They've done stuff like file takedown notices with ebay, over and over. Then
when the guy filed a counter notice, they refused to go to court, waited for
the time period to expire, then started filing more takedowns for his new game
guide auctions. This disgusting behavior got his ebay account suspended! And
they refused to ever explain specifically how the game guide violates their
copyright or trademark (hint: it doesn't.).

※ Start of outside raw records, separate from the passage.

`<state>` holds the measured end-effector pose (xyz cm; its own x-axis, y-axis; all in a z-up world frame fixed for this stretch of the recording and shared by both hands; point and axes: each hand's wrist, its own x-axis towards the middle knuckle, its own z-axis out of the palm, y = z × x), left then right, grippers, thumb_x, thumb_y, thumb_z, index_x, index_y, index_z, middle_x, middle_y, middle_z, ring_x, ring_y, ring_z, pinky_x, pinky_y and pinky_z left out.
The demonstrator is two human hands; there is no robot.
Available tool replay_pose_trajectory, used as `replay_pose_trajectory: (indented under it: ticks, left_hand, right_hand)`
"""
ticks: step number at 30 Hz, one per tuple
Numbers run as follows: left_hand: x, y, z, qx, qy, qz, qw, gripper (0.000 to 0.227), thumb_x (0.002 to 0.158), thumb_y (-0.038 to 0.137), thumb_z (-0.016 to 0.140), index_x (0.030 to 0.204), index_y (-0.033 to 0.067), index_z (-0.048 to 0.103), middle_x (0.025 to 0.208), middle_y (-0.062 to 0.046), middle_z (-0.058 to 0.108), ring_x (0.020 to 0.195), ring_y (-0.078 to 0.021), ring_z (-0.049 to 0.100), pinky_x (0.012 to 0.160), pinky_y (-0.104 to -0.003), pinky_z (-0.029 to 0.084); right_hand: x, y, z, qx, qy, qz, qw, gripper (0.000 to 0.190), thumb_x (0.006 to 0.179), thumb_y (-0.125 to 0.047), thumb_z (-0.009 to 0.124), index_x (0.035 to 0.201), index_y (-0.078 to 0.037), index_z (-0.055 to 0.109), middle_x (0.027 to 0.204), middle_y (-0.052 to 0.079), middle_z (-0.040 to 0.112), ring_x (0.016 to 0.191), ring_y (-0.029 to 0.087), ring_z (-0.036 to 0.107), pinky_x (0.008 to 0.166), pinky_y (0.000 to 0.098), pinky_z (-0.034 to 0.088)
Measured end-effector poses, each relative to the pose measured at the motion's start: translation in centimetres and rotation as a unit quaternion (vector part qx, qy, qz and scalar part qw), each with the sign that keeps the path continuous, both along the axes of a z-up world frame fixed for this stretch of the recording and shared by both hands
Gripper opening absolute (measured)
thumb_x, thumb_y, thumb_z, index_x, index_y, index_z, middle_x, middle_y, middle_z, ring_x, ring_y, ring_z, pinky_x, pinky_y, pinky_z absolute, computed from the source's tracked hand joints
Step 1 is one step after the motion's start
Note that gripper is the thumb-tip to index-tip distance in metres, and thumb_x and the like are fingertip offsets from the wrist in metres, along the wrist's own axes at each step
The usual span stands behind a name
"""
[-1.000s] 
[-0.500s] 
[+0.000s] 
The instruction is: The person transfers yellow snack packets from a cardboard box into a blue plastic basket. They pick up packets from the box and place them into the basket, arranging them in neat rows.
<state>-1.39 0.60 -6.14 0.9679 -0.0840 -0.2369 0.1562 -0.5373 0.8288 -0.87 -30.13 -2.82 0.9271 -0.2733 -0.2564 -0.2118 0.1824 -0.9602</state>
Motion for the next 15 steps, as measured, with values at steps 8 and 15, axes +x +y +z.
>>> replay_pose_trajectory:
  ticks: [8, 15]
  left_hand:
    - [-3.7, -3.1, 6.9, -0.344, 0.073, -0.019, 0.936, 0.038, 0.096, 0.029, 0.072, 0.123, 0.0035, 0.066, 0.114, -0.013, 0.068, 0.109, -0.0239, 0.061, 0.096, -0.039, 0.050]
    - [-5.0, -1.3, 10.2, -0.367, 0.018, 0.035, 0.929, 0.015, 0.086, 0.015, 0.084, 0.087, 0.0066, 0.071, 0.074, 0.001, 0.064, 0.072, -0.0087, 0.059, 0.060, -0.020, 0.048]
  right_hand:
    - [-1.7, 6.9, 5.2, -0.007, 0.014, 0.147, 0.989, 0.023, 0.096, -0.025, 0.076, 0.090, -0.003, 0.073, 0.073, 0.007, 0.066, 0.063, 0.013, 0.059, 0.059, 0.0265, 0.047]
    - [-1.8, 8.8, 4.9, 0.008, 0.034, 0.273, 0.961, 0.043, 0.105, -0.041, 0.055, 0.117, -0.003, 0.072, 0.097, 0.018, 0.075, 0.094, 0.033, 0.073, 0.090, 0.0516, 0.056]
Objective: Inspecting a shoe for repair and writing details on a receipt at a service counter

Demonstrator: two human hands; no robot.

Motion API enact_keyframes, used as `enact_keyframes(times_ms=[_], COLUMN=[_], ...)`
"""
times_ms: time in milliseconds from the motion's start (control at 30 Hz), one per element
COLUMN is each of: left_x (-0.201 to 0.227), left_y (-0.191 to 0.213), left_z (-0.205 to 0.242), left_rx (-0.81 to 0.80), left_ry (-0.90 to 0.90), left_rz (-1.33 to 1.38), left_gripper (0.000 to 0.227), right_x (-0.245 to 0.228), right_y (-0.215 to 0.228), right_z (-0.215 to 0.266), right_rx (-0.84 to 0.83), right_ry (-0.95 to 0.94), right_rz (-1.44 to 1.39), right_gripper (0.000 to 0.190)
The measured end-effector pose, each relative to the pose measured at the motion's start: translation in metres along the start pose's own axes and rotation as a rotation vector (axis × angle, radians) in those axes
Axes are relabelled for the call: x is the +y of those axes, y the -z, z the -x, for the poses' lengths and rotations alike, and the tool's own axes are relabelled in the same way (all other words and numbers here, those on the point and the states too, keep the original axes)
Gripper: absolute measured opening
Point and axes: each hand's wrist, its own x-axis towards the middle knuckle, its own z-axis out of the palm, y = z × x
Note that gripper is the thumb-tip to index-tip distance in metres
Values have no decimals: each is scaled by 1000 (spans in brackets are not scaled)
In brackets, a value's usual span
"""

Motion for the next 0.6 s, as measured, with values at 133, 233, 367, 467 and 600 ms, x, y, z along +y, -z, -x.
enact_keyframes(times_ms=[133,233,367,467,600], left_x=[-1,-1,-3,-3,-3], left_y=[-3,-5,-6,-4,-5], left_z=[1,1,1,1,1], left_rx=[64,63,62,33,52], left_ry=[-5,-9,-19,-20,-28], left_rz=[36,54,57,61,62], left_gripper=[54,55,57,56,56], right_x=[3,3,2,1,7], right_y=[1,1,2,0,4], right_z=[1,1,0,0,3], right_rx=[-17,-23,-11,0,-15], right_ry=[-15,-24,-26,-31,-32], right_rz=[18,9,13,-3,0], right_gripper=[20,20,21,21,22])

I personally wanted to make a game guide for Infinity Blade 2 but epic legal
threatened me out of it (and we had a friendly pre-existing relationship,
which counted for exactly nothing. they'd interviewed me for their website and
sent me free stuff, and i had a free guide on their forum with 200k views that
they had made sticky). Dealing with their legal crap wasn't worth the hassle.
I was even willing to give them undeserved money to be left alone, but they
wanted a large cash payment upfront and were unwilling to discuss any other
payment approach.

Anyway the point is game guides should be a pretty good small business
opportunity -- there is a very real market for help playing games better and
being more successful in them -- but there are (baseless but real) legal
problems so be wary.

You might expect game companies to be thrilled to have services sold around
their games, which their customers find provides game-related value to them.
Just like Apple is happy to see other people selling iPhone cases. But a lot
of game companies are not happy and will harass you.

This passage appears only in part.